Poética de la tecnología.
Cuando Philippe Petit cruzó de una Torre Gemela a la otra caminando sobre una cuerda floja en 1974, lo primero que le preguntaron los periodistas fue “¿por qué?”. “Era una pregunta muy norteamericana”, cuenta el funámbulo. “Hice algo magnífico y misterioso y recibí un práctico ‘¿por qué?’ Y la belleza de todo esto es que no tenía un por qué.”
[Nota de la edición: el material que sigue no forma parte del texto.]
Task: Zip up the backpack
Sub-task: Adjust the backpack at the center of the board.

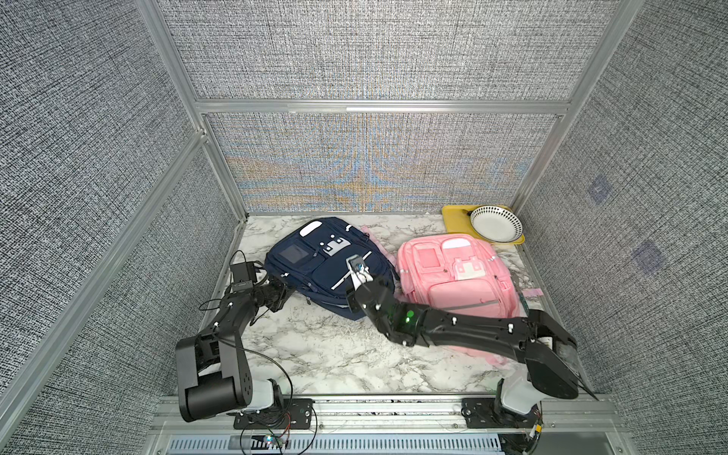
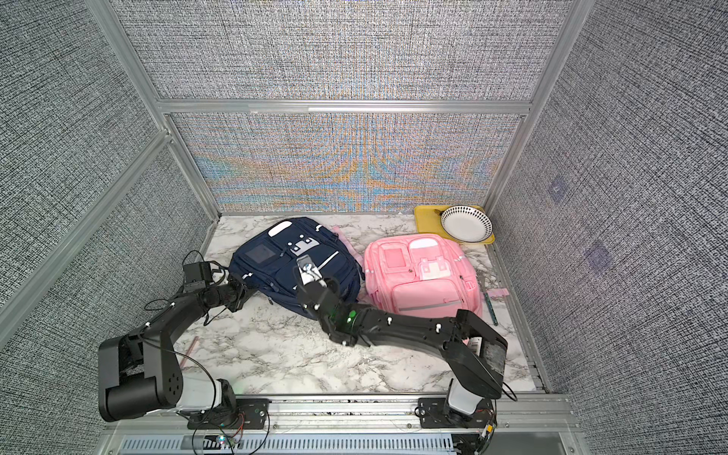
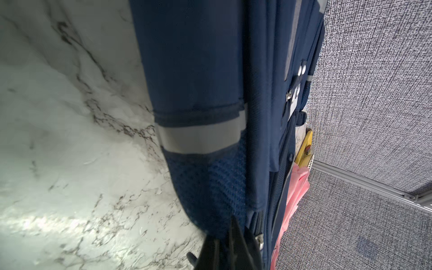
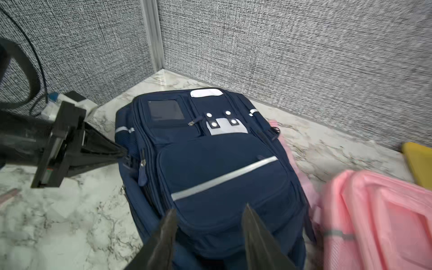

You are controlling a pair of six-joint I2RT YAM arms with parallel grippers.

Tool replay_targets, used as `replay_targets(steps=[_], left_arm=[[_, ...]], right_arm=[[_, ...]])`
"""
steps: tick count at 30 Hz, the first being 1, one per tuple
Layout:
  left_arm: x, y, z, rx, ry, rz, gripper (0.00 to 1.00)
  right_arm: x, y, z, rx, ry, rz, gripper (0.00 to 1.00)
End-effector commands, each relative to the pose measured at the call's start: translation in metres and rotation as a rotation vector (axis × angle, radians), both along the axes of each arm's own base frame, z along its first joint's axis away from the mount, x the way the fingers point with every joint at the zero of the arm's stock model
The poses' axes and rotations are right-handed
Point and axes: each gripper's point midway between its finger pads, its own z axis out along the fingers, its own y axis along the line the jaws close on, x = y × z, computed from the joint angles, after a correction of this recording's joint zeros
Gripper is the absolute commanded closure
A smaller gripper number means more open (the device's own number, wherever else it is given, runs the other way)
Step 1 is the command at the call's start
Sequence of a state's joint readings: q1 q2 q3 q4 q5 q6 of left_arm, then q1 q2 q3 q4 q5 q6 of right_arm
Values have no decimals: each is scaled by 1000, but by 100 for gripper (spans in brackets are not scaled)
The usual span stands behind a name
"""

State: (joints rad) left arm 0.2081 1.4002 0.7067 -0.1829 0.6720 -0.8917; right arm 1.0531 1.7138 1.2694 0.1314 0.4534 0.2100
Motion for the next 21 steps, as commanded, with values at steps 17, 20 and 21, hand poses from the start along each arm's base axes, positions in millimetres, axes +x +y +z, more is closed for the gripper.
replay_targets(steps=[17,20,21], left_arm=[[-15,3,6,85,35,-46,68],[-13,4,-11,79,70,-42,67],[-11,6,-16,84,81,-38,65]], right_arm=[[-35,98,-97,-7,608,598,52],[-36,101,-105,-1,651,607,50],[-36,103,-108,-2,666,604,50]])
Así relata su historia el mismo Petit en el fantástico documental de 2008 Man on Wire, obra que ganó el Oscar (estatuilla que el acróbata luego balancearía sobre su pera). Siete años después, Zemeckis decidió aventurarse en el desafío de contar esta historia con En la Cuerda Floja, lo cual se presentaba como un objetivo de lo más complejo. Y es que Man on Wire no es solo un buen documental por su elegancia, sino principalmente porque Philippe Petit es un personaje que se construye a sí mismo, y maravillosamente bien. Es un hombre de muchas palabras, un poeta por sobre un acróbata. El documental además cuenta con un material de archivo envidiable, que va desde fotos de Philippe cruzando la cuerda floja hasta videos de cuando fue arrestado por la policía.
La pregunta entonces es por qué. ¿Por qué eligió Zemeckis este desafío de contar una historia que ya fue contada por su mismo protagonista, y bien? Quizás es para intentar un regreso que ya muchos consideran imposible, o simplemente para ir por lo seguro: al ya conocer la historia sabemos lo espectacular qué es, y la premisa por sí sola es más que suficiente para atraer a más de uno a la sala.
Pero quizás la clave aquí sea citar al mismo Petit: Zemeckis hizo algo bello; no hace falta encontrar un por qué. La película tiene sus defectos, desde ya. El uso de la voz en off se siente forzado y molesto, y la imagen de Philippe contando todo desde la Estatua de la Libertad se torna ridícula muy rápidamente. Los diálogos de a momentos son cursis y cliché. Pero los personajes se vuelve entrañables fácilmente, y la película ofrece un trasfondo de Philippe ausente en el documental, el de sus días como aprendiz en un circo. Todo lo sucedido en la primera mitad de la película está bien, pero no es nada excepcional.
Y luego: la caminata que le da nombre a la obra. Aquí yace la belleza del film, el logro de Zemeckis: el de poner en escena “el” momento que ningún aparato del momento logró capturar. En la Cuerda Floja es la tecnología de nuestra época rindiéndole homenaje a la magia que hizo Petit en los 70. Es lo que siempre quisimos ver. Pero más que nada, es un momento en tono con Philippe como personaje, lleno de vértigo y poesía, más cerca de apreciar la belleza del acto que la picardía del espectáculo. Es una escena larga y disfrutable hasta su último minuto, en la que sentimos vértigo cuando pone un pie sobre la cuerda, y tranquilidad cuando vemos en él la paz que siente en ese infinito de nubes por sobre el que camina. Me atrevo a decir que la película vale solo por su poder técnico (y, por qué no, poético) de mostrar ese momento, de relamerse en él: no escatimar ni un segundo. El uso del 3D es impecable, dato no menor en épocas en las que esa tecnología es abusada a veces por el solo hecho de tenerla al alcance de la mano.
En la Cuerda Floja, sin la caminata, es una película simpática, decente. Pero con ella vale cada uno de sus minutos de duración. Y esto, que puede leerse como una debilidad, también puede verse como un testimonio de la belleza de un momento, del poder que encierra un solo acto de arte que rápidamente se torna en acto de comunicación.